The cemetery is in the middle of the hills. There is no road or path to it, although it was possible to walk on some tractor markings in neighboring farms. The entire surrounding area felt like the Sound of Music. The cemetery is in this huddle of trees, offering shade. The sun was bright and the air was fresh. It was horrible to imagine the massacre, but the peace and beauty in this spot in the mountains was an odd juxtaposition to the graves. I thought how lucky anyone would be to live here, and how terrible it was for troops to march in and massacre this people.
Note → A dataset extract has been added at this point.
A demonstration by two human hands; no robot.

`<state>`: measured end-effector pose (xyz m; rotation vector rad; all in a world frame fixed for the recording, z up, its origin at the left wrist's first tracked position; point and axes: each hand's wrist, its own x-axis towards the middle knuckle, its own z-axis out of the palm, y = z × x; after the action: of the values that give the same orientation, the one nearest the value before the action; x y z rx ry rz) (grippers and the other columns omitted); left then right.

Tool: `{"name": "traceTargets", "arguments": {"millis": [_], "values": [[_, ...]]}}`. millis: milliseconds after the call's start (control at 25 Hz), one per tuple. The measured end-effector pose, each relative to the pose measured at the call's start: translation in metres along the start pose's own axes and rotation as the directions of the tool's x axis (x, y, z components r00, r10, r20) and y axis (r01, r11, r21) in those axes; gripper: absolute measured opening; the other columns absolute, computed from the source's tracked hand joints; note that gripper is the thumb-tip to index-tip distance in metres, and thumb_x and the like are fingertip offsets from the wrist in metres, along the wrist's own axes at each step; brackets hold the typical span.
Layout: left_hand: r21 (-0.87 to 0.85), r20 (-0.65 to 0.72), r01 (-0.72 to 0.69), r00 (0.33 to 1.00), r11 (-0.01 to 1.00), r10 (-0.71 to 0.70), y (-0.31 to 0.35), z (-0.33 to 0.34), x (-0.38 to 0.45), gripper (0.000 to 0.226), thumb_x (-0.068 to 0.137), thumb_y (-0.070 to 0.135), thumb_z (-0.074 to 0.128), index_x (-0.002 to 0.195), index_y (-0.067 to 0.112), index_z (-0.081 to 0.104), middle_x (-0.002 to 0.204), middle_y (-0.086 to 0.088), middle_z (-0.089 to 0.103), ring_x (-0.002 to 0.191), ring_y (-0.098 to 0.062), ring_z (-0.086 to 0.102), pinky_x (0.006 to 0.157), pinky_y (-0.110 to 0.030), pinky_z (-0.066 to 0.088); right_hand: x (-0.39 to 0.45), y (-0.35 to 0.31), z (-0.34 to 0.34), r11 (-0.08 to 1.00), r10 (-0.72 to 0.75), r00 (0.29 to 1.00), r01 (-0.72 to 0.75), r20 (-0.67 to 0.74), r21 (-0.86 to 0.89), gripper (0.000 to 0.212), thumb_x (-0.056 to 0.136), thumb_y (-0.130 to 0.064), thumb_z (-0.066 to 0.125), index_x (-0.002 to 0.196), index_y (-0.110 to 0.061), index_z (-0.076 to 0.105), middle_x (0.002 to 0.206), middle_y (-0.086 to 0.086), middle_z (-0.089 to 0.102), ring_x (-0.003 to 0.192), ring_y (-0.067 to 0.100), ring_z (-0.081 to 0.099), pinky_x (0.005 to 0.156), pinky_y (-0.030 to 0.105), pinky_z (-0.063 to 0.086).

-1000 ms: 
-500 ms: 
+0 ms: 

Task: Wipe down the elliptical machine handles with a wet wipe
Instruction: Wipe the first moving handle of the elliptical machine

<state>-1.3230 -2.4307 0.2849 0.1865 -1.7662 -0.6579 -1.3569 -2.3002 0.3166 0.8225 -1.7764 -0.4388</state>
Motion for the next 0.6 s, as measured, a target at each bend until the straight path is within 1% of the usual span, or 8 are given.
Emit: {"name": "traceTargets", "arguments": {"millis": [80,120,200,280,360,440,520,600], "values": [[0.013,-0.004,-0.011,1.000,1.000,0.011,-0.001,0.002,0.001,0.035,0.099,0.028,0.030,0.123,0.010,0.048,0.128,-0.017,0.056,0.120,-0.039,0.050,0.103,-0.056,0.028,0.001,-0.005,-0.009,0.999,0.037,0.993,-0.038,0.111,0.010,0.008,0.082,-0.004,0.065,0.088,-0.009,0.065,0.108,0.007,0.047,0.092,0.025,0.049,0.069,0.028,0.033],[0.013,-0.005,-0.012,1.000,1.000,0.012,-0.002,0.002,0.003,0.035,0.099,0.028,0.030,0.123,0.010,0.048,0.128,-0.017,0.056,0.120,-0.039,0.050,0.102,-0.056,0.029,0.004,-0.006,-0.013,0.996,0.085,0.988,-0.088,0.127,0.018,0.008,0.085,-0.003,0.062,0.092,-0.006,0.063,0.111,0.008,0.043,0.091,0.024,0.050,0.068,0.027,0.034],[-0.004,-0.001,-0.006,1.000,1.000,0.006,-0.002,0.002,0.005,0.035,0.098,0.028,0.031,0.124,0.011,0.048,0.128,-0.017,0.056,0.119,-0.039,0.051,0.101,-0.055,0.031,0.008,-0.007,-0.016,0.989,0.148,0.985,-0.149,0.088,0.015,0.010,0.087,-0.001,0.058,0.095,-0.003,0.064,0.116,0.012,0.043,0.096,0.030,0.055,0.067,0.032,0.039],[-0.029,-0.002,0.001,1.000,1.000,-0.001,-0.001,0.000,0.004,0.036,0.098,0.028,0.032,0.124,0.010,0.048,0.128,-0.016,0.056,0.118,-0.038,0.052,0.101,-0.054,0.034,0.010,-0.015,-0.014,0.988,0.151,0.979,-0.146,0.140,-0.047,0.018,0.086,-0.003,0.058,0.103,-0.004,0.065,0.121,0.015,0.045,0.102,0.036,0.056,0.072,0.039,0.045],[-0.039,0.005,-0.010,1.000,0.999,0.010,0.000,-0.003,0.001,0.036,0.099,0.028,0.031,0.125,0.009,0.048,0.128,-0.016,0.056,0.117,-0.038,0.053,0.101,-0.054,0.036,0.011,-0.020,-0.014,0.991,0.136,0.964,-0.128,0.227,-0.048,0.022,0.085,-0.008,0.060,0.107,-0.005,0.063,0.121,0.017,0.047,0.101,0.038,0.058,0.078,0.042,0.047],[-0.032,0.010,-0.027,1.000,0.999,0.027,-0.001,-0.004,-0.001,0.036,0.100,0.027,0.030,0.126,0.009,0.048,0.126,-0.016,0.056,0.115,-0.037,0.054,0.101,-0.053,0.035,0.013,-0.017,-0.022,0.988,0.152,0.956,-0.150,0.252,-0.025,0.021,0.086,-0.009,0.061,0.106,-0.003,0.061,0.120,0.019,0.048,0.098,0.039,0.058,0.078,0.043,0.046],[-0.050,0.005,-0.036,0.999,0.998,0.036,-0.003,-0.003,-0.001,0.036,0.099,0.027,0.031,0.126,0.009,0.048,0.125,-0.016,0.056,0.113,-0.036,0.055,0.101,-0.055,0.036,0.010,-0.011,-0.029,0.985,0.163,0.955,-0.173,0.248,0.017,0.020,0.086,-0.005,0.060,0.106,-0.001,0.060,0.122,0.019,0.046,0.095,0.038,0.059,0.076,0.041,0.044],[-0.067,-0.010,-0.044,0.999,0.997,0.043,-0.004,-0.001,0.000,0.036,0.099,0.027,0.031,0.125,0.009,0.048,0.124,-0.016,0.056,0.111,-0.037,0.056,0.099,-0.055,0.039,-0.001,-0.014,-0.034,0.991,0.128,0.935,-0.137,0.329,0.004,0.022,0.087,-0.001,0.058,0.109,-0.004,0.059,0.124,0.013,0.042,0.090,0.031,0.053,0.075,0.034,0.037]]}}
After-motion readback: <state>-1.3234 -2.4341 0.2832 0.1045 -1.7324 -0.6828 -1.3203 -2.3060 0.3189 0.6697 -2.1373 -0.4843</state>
My trip was a revelation of beauty and terror.

1 comment:

  1. I wrote a 28-page biography of sorts of my father last year for a nonfiction class, and it unraveled a lot of truths about my family, my history, and all of the trials and tribulations they went through to get to where they/we are now. Of greater interest is how and why my parents have hidden all of that from me and my brother for over 20 years. Blew my mind, to put it in the simplest and least expressive terms.

    How did your parents react to this? Did they have to deal with this burden of history growing up? Did they go through a similar experience to yours?